■ TASK TO CARRY OUT: With nothing added or left out, output the listing that follows.

■ DATASET SECTION:
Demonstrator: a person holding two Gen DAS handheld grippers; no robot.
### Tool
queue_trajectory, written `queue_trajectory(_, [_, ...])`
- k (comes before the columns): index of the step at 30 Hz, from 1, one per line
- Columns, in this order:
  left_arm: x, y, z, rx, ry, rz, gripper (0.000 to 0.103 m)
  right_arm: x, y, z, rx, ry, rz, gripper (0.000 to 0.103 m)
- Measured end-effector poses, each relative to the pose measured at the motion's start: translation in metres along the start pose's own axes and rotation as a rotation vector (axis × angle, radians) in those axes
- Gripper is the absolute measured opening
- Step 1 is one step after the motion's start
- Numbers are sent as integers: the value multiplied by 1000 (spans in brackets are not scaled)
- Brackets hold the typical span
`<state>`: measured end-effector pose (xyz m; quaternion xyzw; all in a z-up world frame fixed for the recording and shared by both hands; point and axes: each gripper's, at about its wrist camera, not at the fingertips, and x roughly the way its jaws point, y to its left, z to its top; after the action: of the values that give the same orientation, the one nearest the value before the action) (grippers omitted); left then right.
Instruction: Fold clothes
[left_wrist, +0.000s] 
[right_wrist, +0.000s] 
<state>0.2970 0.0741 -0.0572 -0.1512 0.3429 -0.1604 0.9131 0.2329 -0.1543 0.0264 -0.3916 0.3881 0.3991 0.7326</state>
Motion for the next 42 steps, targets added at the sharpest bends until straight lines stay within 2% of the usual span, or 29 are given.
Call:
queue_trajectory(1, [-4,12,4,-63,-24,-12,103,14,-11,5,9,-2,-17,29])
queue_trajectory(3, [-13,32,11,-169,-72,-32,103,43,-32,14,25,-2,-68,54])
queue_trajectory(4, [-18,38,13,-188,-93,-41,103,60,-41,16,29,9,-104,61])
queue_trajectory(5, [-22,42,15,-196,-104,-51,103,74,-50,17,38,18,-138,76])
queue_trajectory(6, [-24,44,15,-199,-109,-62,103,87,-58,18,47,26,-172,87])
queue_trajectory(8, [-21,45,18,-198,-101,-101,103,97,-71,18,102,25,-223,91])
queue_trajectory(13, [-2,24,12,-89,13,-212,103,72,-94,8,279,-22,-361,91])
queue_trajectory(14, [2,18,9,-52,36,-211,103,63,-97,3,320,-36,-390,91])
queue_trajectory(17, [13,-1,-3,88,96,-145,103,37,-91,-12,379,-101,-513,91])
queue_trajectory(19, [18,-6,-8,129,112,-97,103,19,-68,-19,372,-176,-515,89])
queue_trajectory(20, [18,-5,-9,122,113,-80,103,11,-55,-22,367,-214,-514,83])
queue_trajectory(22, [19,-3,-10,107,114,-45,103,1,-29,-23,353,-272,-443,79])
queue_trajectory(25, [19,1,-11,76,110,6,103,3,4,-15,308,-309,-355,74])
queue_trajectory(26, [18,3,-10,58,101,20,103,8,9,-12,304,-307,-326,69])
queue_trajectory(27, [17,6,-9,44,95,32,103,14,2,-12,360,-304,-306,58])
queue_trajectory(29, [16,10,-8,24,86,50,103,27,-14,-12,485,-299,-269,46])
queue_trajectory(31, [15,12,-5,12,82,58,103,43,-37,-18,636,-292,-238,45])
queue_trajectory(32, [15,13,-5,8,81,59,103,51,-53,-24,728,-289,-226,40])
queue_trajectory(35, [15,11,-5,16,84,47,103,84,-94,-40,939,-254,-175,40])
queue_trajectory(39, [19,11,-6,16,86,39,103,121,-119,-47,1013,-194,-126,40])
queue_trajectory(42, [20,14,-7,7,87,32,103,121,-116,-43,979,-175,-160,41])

■ WRITTEN ANSWER:
Demonstrator: a person holding two Gen DAS handheld grippers; no robot.
### Tool
queue_trajectory, written `queue_trajectory(_, [_, ...])`
- k (comes before the columns): index of the step at 30 Hz, from 1, one per line
- Columns, in this order:
  left_arm: x, y, z, rx, ry, rz, gripper (0.000 to 0.103 m)
  right_arm: x, y, z, rx, ry, rz, gripper (0.000 to 0.103 m)
- Measured end-effector poses, each relative to the pose measured at the motion's start: translation in metres along the start pose's own axes and rotation as a rotation vector (axis × angle, radians) in those axes
- Gripper is the absolute measured opening
- Step 1 is one step after the motion's start
- Numbers are sent as integers: the value multiplied by 1000 (spans in brackets are not scaled)
- Brackets hold the typical span
`<state>`: measured end-effector pose (xyz m; quaternion xyzw; all in a z-up world frame fixed for the recording and shared by both hands; point and axes: each gripper's, at about its wrist camera, not at the fingertips, and x roughly the way its jaws point, y to its left, z to its top; after the action: of the values that give the same orientation, the one nearest the value before the action) (grippers omitted); left then right.
Instruction: Fold clothes
[left_wrist, +0.000s] 
[right_wrist, +0.000s] 
<state>0.2970 0.0741 -0.0572 -0.1512 0.3429 -0.1604 0.9131 0.2329 -0.1543 0.0264 -0.3916 0.3881 0.3991 0.7326</state>
Motion for the next 42 steps, targets added at the sharpest bends until straight lines stay within 2% of the usual span, or 29 are given.
Call:
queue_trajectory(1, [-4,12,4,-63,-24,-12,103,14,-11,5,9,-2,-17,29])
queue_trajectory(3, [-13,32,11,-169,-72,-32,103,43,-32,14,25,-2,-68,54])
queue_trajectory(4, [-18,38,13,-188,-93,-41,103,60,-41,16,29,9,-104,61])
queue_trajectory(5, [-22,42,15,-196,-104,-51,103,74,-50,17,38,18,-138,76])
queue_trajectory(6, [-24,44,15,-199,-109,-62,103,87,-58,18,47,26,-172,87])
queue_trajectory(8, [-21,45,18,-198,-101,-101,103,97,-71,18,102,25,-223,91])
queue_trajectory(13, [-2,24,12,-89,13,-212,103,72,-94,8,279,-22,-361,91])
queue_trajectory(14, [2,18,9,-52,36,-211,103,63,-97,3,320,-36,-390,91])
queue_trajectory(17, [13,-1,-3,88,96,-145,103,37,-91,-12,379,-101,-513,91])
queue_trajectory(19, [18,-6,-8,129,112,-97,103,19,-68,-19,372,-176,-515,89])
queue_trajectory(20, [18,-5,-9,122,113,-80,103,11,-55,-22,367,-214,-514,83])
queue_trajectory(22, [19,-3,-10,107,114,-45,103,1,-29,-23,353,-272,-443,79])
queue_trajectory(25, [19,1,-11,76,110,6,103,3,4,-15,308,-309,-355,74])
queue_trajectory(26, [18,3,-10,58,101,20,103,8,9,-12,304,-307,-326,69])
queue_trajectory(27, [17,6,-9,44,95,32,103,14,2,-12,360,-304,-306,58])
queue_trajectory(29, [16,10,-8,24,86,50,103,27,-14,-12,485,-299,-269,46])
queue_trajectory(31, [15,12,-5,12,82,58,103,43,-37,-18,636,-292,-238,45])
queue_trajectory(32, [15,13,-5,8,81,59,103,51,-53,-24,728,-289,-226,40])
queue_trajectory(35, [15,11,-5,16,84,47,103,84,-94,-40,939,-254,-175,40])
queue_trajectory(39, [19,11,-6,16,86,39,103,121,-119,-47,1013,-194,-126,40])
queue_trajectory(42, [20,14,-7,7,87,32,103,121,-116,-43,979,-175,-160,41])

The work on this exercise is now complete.